I continued with clarity and confidence.

“My mission is to create portraits of people. People I know, and people I will meet. Big, beautiful paintings. Colorful paintings. The most beautiful paintings that I can paint. To honor them. I’ll paint them all in different lights (outdoor light, indoor light, summer light, etc.). But the paintings won’t just be about this type of light. I’ll invite the people in the paintings to speak. To share their own stories. Stories that illuminate another kind of light… an invisible light… a light that is inside each of us and connects us. A light that lights our way even in the darkest of times. The title of this project will be, Another Light.”

I concluded with the mantra I created for myself so that I would always remember that inner light. Not only for this project, but for each person I meet. And for myself.

“Shine, baby, shine!”

With the permission of each person I painted (several of whom I met as part of the Lead Now Pittsburgh cohort) I began to share the paintings online. This was during the pandemic, so the thought of an in-person exhibit still hadn’t crossed my mind. To invite the viewer into my process, I also began sharing process photos and videos, and offered live interviews with some of the people in the paintings.

Then in 2021 while playing soccer, I tore my other ACL—the one in my left knee. And that’s when I realized I would be the subject of the final painting in this body of work. In 2022 I completed my self-portrait and began to conceive the public exhibition that you see here today. My inner voice continued, “Set up the paintings in a circle. Offer free meditation session and invite other participants to lead healing experiences for the communities they serve and the community at large.” I started writing concept papers, created a budget, and began seeking funds to bring this idea to life in the world. Not as an “art show,” but as an experience—”making space for healing.” In 2024, with an executive sabbatical grant, I decided to self-fund this exhibit.

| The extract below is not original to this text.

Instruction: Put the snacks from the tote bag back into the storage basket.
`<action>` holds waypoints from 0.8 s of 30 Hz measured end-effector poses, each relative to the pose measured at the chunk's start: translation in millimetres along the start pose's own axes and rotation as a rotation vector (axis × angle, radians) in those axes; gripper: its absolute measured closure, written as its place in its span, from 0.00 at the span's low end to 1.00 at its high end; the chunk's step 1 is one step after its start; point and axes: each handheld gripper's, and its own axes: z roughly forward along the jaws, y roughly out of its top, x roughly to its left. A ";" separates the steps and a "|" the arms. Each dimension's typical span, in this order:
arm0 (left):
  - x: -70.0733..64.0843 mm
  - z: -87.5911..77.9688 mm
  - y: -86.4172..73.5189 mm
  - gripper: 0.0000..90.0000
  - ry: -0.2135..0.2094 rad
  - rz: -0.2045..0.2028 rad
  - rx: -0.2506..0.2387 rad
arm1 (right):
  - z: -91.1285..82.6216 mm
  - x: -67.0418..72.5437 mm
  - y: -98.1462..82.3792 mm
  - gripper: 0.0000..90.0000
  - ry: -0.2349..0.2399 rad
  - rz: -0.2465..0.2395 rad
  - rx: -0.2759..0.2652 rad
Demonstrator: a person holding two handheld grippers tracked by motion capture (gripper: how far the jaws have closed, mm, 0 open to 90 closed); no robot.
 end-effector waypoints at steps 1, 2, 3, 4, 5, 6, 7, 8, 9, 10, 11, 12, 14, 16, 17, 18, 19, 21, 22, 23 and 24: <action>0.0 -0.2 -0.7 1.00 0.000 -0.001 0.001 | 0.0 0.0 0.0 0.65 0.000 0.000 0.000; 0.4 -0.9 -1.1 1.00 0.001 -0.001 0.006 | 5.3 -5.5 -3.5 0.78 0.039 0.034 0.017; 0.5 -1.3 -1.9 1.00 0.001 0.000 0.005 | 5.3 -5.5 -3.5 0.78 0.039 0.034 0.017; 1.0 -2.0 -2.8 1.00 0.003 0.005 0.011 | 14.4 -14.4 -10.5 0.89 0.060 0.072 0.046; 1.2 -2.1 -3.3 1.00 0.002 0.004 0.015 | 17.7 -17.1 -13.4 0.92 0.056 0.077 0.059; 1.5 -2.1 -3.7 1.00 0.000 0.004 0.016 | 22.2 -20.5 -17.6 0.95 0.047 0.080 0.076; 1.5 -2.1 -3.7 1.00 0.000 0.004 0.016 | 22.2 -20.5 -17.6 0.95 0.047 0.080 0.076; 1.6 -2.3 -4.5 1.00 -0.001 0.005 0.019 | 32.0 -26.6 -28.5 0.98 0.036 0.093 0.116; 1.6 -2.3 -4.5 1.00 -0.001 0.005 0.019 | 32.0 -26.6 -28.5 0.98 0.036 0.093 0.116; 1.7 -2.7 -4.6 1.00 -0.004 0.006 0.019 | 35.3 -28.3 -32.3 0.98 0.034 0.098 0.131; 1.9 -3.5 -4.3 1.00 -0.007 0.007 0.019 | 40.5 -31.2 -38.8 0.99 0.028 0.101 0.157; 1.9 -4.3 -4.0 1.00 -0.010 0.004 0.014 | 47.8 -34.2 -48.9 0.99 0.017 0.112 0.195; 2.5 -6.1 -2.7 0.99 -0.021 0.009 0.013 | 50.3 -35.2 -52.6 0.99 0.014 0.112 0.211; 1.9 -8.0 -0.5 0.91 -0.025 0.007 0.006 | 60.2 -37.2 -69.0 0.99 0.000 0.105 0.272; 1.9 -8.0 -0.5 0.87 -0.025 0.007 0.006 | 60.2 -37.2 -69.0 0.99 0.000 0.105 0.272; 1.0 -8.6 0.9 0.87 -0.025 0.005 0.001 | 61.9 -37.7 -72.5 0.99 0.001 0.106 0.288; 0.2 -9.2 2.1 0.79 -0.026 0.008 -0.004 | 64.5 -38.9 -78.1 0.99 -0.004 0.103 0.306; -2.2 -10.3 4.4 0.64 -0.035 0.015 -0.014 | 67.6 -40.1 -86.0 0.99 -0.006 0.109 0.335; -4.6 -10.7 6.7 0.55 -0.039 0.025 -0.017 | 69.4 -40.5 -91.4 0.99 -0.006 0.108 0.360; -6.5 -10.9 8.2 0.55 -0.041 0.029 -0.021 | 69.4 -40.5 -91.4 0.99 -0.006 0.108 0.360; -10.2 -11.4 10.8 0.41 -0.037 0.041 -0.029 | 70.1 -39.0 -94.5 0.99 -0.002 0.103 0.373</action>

In hindsight I feel like my ACL tears were karmic accidents. And the journey from paintings to project to public exhibit was for me a seven-year Spirit journey. I have deep gratitude for each of the participants that have journeyed along the way with me, been in relationship with me, and shared their stories and consent.

Gratitude
In addition to the people I painted, I also want to thank the many other individuals and organizations who helped shape me, encouraged me, and continue to support me. This includes Leadership Pittsburgh, my coaching circle and other executive coaches, my Buddhist teachers, the Dharma, and sanghas (spiritual communities) that I’m privileged to be part of.

Special thanks to Marc Rettig of okaythen.net who provided production support to this exhibit including helping me give voice (literally) to each person in the project. This exhibit is so much richer as a result. Thanks also to Michelle Clesse and the Union Project board of directors and staff for helping me create and execute a plan to shift my attention between my work and my creative practices. I could not have done this without you all.

Thank you to my wife Holly, our kids, and our cats. They support me (even when I doubt myself) in so many loving ways, regardless of whether this project would have ever become a public exhibit.

And finally, I dedicate this exhibit to my parents. Beyond their belief in me, their authentic interest in people, ability to talk to anyone and put people at ease was a wonderful model to follow. I also dedicate this to Toye Starver (former UP board member) who always urged me to teach, and to share my artwork at Union Project.

I could never have imagined how much life would spring from this journey. So much transformation and transcendence. It’s truly difficult to put into words. This project has blessed me and continues to bless me in so many ways. May it bless you too.